For Bin Yu, the motivation for this book arose while teaching the PhD-level applied statistics and ML class, “Statistical Models: Theory and Application” (“STAT 215A”) at the University of California, Berkeley, beginning in the late 2000s. In taking up the role of teaching this legendary statistics class, Yu followed in the footsteps of Berkeley’s original applied statistics gurus: David Freedman, Terry Speed, Leo Breiman, and David Brillinger. Each of these individuals had a strong influence on an entire generation of statisticians who trained at Berkeley from the 1980s to the mid-2000s, including Yu herself, who in the late 1990s was inspired and encouraged by Leo Breiman to begin working on ML research. Her applied statistics training with Terry Speed, her experience at Bell Labs in the late 1990s, and her transition to ML-focused research laid the foundation for Yu’s approach to solving real data problems via collaborative interdisciplinary research and, by extension, this book.

Since this book arose in part out of Yu’s class, STAT 215A, which she has taught for 15 years, the graduate student teaching assistants (TAs) who helped teach this class played an indispensable role in shaping the veridical data science framework. So, a big thank-you is owed to the former 215A TAs: Charlotte Wickham, Karl Rohe, Yuval Benjamini, James Long, Jessica Li, Adam Bloniarz, Ryan Giordano, Karl Kumbier, Zoe Vernon, Tiffany Tang, James Duncan, Omer Ronen, Theo Saarinen, and her fellow author Rebecca Barter (who was the 215A TA in 2017). A big thank-you to all the STAT 215 students over the years too, especially those who provided helpful comments during the editing process of this book.

The Yu research group has also been instrumental in the development of the veridical data science framework and software, with special thanks to Karl Kumbier, Chinghway Lim, Siqi Wu, Sumanta Basu, Yuansi Chen, Reza Abbasi-Asl, Merle Behr, Yu (Hue) Wang, Raaz Dwivedi, Yanshuo Tan, Xiao Li, Briton Park, Mian Wei, Chandan Singh, James Duncan, Tiffany Tang, Corrine Elliott, Abhineet Agarwal, Rush Kapoor, and many more.

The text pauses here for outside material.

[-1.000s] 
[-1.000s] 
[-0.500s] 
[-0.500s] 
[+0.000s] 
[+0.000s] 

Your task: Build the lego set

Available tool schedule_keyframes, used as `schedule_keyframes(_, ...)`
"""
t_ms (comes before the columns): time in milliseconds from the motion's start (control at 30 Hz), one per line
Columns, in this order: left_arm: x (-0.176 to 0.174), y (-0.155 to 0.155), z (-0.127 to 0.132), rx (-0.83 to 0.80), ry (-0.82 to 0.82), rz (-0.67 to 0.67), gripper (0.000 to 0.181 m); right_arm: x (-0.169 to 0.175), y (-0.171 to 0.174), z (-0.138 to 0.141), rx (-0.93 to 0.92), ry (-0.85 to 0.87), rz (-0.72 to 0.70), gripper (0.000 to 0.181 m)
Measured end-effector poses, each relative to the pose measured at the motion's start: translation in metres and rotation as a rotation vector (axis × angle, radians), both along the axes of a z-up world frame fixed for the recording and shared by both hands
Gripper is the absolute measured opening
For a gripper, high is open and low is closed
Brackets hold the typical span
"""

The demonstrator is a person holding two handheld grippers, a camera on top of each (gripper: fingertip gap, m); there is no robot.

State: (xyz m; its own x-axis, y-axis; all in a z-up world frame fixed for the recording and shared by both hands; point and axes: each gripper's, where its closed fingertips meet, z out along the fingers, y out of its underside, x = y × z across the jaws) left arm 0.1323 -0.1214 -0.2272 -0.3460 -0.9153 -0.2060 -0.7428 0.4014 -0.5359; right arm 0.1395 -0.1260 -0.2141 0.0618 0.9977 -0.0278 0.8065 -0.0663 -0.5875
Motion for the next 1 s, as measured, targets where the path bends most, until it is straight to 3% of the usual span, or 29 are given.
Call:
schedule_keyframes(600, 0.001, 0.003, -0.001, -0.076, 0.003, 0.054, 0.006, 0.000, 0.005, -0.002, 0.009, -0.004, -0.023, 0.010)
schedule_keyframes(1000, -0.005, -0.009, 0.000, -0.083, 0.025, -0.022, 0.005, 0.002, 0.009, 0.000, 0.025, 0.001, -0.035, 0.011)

Much of the inspiration for the veridical data science framework arose from collaborative interdisciplinary projects that span a wide range of domains. So, we would also like to thank the Yu group’s many scientific collaborators, including Jack Gallant, Sue Celniker, Ben Brown, Erwin Frise, Prabhu Shankar, Peng Gong, Amy Braverman, Eugene Clothiaux, Prabhu Shankar, Aaron Kornblith, Anobel Odisho, James Priest, Euan Ashley, and Srigokul Upadhyayula (Gokul), among others.

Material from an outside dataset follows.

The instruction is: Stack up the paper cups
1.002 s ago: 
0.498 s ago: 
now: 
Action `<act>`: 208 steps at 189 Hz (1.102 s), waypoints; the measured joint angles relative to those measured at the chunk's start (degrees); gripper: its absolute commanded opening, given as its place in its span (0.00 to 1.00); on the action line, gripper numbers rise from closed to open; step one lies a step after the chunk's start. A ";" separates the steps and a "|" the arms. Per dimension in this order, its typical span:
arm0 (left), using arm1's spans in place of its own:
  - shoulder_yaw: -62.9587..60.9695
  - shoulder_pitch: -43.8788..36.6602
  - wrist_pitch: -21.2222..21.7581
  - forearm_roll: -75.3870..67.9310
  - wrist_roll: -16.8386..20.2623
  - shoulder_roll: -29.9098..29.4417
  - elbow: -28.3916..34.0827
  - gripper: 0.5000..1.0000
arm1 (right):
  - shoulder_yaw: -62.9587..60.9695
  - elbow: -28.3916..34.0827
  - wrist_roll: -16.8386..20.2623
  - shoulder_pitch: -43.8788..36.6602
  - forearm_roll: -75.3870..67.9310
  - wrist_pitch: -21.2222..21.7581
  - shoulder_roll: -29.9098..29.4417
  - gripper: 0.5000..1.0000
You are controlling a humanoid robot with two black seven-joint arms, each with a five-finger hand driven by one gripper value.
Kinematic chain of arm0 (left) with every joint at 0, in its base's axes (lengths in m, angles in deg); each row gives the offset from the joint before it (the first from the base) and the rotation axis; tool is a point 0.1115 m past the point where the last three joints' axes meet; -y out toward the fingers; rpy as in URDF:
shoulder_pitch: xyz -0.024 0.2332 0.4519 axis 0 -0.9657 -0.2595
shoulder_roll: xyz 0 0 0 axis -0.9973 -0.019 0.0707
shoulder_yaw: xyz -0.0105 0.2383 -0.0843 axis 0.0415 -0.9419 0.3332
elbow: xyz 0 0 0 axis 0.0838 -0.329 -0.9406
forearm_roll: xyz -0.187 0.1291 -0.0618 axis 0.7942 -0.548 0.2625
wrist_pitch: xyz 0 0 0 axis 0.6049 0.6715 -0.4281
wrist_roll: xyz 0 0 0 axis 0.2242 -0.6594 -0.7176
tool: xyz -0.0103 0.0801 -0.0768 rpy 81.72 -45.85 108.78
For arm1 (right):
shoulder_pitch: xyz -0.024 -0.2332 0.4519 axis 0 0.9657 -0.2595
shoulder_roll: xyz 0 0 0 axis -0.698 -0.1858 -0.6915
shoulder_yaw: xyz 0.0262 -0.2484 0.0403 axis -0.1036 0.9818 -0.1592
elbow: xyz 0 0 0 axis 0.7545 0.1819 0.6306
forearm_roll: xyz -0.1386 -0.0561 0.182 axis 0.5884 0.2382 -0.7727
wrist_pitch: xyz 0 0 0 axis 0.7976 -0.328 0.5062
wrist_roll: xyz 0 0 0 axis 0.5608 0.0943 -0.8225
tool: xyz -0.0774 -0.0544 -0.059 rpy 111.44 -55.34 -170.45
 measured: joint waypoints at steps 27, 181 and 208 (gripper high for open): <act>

We would like to thank the many people who have taken their time to read portions of this book and provide invaluable feedback (that we have hopefully taken to heart during our editing of this book). Thank you to Yoav Benjamini, John Rice, Andrew Gelman, Valérie Chavez-Demoulin, Tian Zheng, Jasjeet Sekhon, Philip Stark, Anthony Davison, Peter Bickel, Aaron Kornblith, Peter Bühlmann, Nicolai Meinshausen, Terry Speed, David Madigan, Xuming He, David Goldberg, Giles Hooker, Martin Wainwright, David Wagner, David Blei, Rajen Shah, Jane-Ling Wang, Hans Mueller, Mike Waterman, and many, many others, as well as the six anonymous reviewers who gave insightful and constructive comments on an earlier draft of this book.

Finally, we would like to sincerely thank our families and friends for their unwavering support over the many years that this book was in production.

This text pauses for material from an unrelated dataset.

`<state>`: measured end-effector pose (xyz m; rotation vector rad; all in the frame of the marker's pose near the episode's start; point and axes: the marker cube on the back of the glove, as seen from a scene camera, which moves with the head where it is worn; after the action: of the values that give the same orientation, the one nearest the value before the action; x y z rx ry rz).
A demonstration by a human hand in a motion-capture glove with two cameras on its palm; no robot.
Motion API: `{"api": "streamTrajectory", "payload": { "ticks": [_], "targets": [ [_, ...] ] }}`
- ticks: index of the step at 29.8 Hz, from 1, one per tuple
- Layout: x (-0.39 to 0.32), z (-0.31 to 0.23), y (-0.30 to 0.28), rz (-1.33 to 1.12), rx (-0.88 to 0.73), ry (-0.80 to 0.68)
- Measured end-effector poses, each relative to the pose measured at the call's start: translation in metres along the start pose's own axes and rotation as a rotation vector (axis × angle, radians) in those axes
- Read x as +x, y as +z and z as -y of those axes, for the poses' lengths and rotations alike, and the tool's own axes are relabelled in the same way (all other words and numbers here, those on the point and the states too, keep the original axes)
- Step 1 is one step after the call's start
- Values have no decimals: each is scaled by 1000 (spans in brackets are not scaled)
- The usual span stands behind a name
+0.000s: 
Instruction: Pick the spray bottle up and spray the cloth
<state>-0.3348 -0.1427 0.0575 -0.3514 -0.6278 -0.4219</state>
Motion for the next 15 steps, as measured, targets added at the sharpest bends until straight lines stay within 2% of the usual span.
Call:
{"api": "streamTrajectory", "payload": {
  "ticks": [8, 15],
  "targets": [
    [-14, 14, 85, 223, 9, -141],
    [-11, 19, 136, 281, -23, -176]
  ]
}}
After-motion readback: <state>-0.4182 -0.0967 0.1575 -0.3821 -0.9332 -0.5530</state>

This book was partially funded by generous grant support from the National Science Foundation (NSF), Army Research Office, Office of Naval Research, the NSF Foundation of Data Science Institute (FODSI), the Chan-Zuckerberg Biohub, Weill Neurohub, the Simons Foundation, and the Center for Science of Information (CSoI), an NSF Science and Technology Center.